In the battery now they could see little of what was going forward. The woods were full of dense smoke. The whole Russian column as it fell back was maintaining a wild fire at random into the bushes around them.
But though the lads could see nothing, the road in front afforded them a sure guide for their aim, and ceaselessly the guns kept up their fire into the retreating mass of Russians.
For half an hour the roar of guns continued unabated, and then, as it died away, the triumphant shouts of the Pole told them that the victory was won, and that the Russian column, defeated and shattered, had retired from the forest and gained the open country beyond.
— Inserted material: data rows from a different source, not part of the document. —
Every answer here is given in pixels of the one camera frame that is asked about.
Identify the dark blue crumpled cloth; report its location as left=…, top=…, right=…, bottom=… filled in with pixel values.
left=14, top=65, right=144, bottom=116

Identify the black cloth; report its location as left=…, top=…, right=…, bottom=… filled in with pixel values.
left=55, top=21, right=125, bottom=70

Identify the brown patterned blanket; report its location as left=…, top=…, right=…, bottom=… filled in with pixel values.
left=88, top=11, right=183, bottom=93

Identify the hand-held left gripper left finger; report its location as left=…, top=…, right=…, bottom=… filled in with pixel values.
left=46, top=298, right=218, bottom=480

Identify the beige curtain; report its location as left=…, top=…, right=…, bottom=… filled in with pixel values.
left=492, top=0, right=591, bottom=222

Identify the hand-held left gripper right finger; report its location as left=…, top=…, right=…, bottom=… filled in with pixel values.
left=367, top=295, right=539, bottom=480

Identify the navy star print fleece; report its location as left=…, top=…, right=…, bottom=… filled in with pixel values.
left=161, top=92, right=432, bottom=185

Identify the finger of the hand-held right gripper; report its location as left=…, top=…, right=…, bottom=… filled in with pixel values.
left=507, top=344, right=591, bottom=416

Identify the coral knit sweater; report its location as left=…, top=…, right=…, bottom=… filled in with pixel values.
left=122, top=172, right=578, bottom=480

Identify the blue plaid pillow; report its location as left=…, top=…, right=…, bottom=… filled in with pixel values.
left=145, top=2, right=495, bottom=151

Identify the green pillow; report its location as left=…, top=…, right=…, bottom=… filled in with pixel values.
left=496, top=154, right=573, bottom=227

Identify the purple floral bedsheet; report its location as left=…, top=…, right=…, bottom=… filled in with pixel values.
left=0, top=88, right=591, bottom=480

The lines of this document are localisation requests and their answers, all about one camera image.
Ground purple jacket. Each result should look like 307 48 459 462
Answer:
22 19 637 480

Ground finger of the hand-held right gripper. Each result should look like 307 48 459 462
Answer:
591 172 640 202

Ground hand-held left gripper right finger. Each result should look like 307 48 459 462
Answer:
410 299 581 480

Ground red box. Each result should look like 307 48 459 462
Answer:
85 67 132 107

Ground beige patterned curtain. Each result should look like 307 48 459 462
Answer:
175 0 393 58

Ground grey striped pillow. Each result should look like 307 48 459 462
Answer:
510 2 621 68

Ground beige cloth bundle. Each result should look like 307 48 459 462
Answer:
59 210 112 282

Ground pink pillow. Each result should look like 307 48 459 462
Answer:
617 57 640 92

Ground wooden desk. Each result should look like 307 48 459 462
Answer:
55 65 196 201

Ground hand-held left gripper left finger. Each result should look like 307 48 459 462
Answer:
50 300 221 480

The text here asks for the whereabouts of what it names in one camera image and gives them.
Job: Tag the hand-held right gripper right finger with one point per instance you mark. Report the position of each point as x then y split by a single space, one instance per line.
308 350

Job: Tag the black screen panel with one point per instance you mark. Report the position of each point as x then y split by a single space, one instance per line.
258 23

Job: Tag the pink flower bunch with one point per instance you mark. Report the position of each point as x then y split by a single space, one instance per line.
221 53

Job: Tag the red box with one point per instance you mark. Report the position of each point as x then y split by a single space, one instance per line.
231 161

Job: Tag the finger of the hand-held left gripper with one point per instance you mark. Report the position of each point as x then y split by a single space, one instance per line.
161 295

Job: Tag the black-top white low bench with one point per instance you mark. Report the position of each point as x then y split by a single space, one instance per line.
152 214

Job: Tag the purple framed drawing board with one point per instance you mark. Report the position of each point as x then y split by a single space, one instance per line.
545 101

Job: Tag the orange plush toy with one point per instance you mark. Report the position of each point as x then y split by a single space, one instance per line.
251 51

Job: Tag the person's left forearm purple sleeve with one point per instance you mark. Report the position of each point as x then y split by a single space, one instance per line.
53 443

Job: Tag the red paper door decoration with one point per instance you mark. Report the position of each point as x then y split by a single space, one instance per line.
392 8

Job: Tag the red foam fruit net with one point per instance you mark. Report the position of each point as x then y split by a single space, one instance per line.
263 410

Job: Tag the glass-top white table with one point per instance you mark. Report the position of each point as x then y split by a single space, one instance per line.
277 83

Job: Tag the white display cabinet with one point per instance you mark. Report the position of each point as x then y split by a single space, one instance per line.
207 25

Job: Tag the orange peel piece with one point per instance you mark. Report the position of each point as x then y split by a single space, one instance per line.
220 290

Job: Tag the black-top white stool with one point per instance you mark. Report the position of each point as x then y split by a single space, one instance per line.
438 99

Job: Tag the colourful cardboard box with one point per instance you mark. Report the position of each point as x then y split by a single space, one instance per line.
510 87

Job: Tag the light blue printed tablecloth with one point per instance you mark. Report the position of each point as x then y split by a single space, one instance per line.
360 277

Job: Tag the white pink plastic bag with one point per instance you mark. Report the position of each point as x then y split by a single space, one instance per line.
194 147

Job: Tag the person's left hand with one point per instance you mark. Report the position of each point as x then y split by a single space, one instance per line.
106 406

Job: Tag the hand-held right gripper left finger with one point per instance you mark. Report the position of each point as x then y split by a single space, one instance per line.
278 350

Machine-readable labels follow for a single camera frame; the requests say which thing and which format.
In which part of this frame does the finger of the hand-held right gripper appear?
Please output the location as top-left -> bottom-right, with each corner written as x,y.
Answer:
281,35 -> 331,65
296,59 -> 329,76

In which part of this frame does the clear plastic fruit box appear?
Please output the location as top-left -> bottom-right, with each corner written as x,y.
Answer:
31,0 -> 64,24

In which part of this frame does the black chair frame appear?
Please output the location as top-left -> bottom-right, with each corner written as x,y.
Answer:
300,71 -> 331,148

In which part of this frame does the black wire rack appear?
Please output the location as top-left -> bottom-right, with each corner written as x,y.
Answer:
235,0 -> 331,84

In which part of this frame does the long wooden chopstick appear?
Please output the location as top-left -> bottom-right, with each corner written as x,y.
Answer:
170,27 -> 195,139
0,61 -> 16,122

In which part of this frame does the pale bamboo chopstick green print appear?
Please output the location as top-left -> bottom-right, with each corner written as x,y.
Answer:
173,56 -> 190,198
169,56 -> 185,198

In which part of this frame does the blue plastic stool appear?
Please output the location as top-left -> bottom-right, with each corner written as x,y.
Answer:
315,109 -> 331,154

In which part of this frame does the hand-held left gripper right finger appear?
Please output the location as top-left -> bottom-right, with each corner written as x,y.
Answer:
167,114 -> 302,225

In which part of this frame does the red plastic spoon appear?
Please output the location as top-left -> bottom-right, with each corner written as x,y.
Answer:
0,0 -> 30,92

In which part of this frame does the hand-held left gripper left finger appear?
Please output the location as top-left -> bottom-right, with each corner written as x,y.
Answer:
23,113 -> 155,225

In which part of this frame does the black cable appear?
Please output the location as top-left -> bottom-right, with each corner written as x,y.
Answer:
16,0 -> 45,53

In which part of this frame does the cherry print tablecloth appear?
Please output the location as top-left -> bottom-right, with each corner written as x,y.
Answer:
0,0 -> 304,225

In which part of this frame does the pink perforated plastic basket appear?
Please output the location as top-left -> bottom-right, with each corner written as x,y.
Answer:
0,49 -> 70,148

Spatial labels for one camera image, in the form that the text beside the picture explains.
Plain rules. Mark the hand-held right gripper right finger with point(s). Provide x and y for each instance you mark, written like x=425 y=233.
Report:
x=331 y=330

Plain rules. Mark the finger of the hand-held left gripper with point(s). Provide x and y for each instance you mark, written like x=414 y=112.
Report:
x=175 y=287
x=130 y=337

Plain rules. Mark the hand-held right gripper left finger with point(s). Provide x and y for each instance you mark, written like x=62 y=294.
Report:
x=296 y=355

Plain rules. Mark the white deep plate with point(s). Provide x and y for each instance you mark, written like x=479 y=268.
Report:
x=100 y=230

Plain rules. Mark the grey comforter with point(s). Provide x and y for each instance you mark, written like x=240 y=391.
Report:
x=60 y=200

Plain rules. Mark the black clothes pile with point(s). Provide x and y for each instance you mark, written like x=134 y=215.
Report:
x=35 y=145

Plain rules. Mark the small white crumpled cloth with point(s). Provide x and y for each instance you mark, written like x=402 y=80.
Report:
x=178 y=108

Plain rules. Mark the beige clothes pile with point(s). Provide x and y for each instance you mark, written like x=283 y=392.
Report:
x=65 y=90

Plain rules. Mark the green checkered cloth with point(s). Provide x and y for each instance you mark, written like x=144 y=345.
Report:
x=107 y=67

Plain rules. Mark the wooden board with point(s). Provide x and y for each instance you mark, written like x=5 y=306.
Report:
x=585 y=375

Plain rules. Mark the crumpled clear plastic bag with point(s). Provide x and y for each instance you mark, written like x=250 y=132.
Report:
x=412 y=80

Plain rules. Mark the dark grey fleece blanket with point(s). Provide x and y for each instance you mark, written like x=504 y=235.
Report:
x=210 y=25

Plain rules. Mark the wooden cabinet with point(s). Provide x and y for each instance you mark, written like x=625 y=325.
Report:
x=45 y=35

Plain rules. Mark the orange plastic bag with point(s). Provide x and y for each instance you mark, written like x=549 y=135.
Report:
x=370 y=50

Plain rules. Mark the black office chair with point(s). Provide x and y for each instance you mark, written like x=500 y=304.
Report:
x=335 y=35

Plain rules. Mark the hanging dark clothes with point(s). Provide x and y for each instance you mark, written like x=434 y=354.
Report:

Then the defenders of the battery raised an answering cheer to their friends in the distance, and, exhausted with their exertions, threw themselves on the ground.
Of those working the guns but three had been wounded by rifle bullets which had passed through the embrasures.
Several of the riflemen had fallen shot through the head, as they fired over the top of the battery, while thirty or forty lay killed and wounded behind the abattis.
After a few minutes’ rest the party advanced, and soon joined their friends, who saluted them with loud acclamations. The victory had been a complete one. The whole of the spare ammunition and stores had fallen into the hands of the victors, upon overpowering the rear-guard, had cut the traces and carried off the horses. The column had made a sturdy resistance at this point, and although the desperate onslaughts of the scythe-armed Poles had several times broken their ranks and carried slaughter among them, they had yet stood firm, and it was only the crushing of the head of the column, and its subsequent retreat, which had at last decided the day.
For some hundred yards in front of the guns the ground was covered with Russian dead. Most of the artillery horses had fallen, and but two of the guns had been carried off the field. The loss of the enemy in killed and wounded left upon the ground amounted to nearly 800, and the wounded were all killed as soon as discovered by the infuriated peasants.